Problem to solve: Copy out only those lines running from the line with "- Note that" to the end of the listing, keeping each one exactly as it is.
START Material provided
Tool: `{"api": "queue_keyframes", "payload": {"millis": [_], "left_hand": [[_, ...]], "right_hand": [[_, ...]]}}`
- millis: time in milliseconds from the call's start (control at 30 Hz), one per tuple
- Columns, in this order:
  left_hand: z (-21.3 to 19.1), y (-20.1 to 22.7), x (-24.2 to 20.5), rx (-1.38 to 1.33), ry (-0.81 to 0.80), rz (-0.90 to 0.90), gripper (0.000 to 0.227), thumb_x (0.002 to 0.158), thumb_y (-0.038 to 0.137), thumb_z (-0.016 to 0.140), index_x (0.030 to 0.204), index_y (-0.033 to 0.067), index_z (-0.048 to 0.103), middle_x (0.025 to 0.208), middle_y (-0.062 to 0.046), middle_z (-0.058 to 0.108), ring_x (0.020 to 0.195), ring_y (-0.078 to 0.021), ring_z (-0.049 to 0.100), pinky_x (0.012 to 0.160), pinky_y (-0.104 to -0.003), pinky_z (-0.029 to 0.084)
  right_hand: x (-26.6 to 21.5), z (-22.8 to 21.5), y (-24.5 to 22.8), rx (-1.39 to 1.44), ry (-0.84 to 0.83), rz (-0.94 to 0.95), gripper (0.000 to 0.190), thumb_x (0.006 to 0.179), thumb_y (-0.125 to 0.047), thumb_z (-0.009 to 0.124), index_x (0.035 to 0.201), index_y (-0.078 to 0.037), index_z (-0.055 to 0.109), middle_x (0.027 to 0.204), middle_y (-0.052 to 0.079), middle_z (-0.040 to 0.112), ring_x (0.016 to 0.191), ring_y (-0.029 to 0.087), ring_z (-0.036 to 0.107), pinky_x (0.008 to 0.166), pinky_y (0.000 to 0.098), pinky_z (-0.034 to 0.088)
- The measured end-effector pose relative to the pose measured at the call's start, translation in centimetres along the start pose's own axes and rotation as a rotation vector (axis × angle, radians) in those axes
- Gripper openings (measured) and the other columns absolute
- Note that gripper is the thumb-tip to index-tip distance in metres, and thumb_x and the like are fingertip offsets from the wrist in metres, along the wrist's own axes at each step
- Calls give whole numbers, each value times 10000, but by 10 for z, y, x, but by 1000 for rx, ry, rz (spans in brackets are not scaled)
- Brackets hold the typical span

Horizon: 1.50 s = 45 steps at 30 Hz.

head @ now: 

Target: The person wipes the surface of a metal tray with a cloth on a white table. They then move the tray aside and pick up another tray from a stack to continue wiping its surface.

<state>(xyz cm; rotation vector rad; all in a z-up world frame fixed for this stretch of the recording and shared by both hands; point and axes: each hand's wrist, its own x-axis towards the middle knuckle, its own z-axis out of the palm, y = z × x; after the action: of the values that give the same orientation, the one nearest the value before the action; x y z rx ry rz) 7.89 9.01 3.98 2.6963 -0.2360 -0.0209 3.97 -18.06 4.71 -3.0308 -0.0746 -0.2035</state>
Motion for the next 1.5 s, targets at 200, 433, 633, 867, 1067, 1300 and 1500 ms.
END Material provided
Response box:
- Note that gripper is the thumb-tip to index-tip distance in metres, and thumb_x and the like are fingertip offsets from the wrist in metres, along the wrist's own axes at each step
- Calls give whole numbers, each value times 10000, but by 10 for z, y, x, but by 1000 for rx, ry, rz (spans in brackets are not scaled)
- Brackets hold the typical span

Horizon: 1.50 s = 45 steps at 30 Hz.

head @ now: 

Target: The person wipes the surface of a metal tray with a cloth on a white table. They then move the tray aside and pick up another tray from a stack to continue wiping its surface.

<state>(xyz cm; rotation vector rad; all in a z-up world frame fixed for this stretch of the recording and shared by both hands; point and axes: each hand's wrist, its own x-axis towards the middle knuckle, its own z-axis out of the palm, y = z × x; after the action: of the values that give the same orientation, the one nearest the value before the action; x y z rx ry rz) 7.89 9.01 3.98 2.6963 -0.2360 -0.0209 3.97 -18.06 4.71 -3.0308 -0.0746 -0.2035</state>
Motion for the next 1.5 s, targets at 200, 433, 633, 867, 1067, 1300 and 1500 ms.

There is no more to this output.